Splendid Float
Original Title: 艶光四射歌舞團
Release date: December 4, 2004
Director: Zero Chou
Screenplay by: Zero Chou
Cast: James Chen, I-Chin Zhuon, Yu-chi Lai, Ming-Zhong Wong, Wowo Wong
Zero Chou is one of the few known openly lesbian directors in Asia and Taiwan. She began her filmmaking career doing documentaries that have now bled into fiction.
Splendid Float is one of the three films she’s done — the others being Spider Lilies and Drifting Flowers — that deal with LGBT themes.
The story follows Roy (Chen), a taoist priest that works at the traditional family burial business by day and becomes a drag queen performer by night, when he gets together with the gang all dressed up to sing. One day, Roy — dressed up as Rose — meets Sunny, a chilled surfer type of guy who runs into the group when their vehicle catches fire.
There might be a problem with the running time, but it does seem like we never see enough of Sunny and Rose to ever feel as connected to them — we don’t even know them much personally, except for Roy’s family, which, granted, gives us a really funny moment where Roy’s dad wonders whether Roy is gay because he is so feminine, to which mom responds (old man makeup and all) whether she looks masculine. We spend so little time with Sunny and Roy as a couple that we never see the connection break when Sunny leaves Roy with a letter and a yellow rose, to later be found drowned at sea.
We spend the rest of the film seeing Roy, trying to hide Rose, mourning Sunny’s death and trying to get his soul back from… whatever he may be going. Roy is unable to let go, so much so that when he’s asking Sunny’s spirit whether he wanted to go with him in the after life, the spirit replied — according to superstition — “no” twice, while answering “yes” when he’s asked whether or not he wanted to leave Roy — but of course, Roy takes that as a “yes, I want to go with you.”
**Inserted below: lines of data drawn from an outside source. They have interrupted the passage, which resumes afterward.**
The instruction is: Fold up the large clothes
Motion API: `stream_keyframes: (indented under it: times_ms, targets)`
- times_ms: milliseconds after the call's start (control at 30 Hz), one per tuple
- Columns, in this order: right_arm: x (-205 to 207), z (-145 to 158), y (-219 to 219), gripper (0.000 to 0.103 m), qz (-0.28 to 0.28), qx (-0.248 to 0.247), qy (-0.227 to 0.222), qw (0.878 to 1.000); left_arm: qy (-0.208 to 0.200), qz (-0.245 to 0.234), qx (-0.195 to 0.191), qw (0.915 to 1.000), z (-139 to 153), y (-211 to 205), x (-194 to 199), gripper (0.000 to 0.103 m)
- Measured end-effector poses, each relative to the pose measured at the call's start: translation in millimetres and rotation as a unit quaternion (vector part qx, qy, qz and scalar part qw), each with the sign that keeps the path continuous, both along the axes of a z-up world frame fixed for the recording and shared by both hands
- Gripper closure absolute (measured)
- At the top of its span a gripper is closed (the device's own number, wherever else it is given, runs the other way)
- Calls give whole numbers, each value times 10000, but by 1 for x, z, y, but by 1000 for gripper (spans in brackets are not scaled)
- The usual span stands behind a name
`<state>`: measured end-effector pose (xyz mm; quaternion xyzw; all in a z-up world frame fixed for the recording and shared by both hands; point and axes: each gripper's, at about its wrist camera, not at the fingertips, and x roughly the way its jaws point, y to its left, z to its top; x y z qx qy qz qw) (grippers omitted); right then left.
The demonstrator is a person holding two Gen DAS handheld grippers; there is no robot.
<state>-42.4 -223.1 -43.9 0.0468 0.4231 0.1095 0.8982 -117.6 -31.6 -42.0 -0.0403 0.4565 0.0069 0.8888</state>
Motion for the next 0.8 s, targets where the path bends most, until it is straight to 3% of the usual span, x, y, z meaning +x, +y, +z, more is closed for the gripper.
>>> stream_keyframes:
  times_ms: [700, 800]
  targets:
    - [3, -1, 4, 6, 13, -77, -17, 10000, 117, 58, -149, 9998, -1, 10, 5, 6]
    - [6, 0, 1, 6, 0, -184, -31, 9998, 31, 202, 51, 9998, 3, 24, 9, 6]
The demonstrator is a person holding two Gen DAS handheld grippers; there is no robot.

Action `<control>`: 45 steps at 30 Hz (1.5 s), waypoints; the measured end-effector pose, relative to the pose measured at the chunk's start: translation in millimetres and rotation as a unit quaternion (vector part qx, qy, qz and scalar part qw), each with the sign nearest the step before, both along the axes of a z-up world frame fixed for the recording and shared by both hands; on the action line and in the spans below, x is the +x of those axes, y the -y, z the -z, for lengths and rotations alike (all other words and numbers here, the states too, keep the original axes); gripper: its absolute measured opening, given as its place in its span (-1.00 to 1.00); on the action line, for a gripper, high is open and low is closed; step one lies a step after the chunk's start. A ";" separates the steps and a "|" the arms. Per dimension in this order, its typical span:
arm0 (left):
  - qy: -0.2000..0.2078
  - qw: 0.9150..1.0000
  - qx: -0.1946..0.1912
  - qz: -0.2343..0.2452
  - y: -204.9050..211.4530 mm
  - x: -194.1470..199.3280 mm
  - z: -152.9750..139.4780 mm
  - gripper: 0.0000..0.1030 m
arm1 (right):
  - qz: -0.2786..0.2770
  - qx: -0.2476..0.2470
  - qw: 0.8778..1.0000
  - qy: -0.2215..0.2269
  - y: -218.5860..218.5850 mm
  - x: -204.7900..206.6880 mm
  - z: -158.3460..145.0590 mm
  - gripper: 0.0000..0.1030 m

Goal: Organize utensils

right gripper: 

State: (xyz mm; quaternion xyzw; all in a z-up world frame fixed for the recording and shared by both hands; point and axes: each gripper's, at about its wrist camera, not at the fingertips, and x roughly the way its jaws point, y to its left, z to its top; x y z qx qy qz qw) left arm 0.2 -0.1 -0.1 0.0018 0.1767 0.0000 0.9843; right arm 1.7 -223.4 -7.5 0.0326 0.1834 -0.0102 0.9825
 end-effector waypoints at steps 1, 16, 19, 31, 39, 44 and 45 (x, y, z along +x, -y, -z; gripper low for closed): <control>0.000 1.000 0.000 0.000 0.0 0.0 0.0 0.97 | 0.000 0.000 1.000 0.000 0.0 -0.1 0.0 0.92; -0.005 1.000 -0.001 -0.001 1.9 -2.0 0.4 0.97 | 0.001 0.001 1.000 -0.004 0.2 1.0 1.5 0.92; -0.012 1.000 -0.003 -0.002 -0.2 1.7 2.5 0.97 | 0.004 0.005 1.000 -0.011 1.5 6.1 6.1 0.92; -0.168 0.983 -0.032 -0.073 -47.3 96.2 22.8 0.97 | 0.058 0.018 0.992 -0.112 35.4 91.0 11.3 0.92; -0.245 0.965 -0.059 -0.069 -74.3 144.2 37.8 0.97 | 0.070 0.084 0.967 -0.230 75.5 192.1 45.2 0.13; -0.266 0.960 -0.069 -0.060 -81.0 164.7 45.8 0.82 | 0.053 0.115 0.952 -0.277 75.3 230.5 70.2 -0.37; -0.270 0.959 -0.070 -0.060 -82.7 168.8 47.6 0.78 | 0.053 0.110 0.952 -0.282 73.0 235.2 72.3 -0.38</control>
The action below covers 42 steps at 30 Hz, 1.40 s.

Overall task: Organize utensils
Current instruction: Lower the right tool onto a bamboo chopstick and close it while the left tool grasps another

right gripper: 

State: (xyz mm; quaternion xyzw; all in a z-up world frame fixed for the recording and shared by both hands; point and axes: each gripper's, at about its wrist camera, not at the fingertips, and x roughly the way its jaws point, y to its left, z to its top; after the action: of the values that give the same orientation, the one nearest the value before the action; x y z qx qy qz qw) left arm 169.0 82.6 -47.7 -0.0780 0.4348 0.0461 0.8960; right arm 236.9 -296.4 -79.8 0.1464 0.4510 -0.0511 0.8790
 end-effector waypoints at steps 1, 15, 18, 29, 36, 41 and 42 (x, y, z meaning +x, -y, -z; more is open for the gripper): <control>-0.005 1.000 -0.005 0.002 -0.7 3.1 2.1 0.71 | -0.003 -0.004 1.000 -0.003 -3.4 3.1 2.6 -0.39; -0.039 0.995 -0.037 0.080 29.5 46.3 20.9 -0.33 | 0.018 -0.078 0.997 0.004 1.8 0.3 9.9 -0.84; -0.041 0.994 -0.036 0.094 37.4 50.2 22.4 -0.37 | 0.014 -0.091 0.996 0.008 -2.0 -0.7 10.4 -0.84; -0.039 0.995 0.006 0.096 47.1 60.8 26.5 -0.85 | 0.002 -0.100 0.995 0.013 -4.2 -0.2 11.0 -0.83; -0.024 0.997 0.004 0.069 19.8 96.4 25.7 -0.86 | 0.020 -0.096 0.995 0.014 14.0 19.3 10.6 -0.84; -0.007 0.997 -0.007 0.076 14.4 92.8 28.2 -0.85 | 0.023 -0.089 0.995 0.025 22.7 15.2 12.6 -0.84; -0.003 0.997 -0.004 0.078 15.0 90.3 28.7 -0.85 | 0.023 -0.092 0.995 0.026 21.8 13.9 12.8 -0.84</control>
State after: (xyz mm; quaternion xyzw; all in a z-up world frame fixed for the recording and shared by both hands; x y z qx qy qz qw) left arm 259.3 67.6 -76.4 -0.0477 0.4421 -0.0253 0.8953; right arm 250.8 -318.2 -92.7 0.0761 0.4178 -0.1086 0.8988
I don’t know whether gay men would love the film, as it portrays most of the gay men as really effeminate guys — but they are all drag queens, so maybe that’s the logic of the film, even if not all drag queens are queens all the time.
The film would have fared better with an extra 20 minutes to develop the connection between Rose and Sunny, or by cutting the last 20 minutes of the film — Rose not being able to let go of Sunny becomes a bit redundant. For a better developed film between two men in which the ghost of a lover haunts the one left behind, check Contracorriente.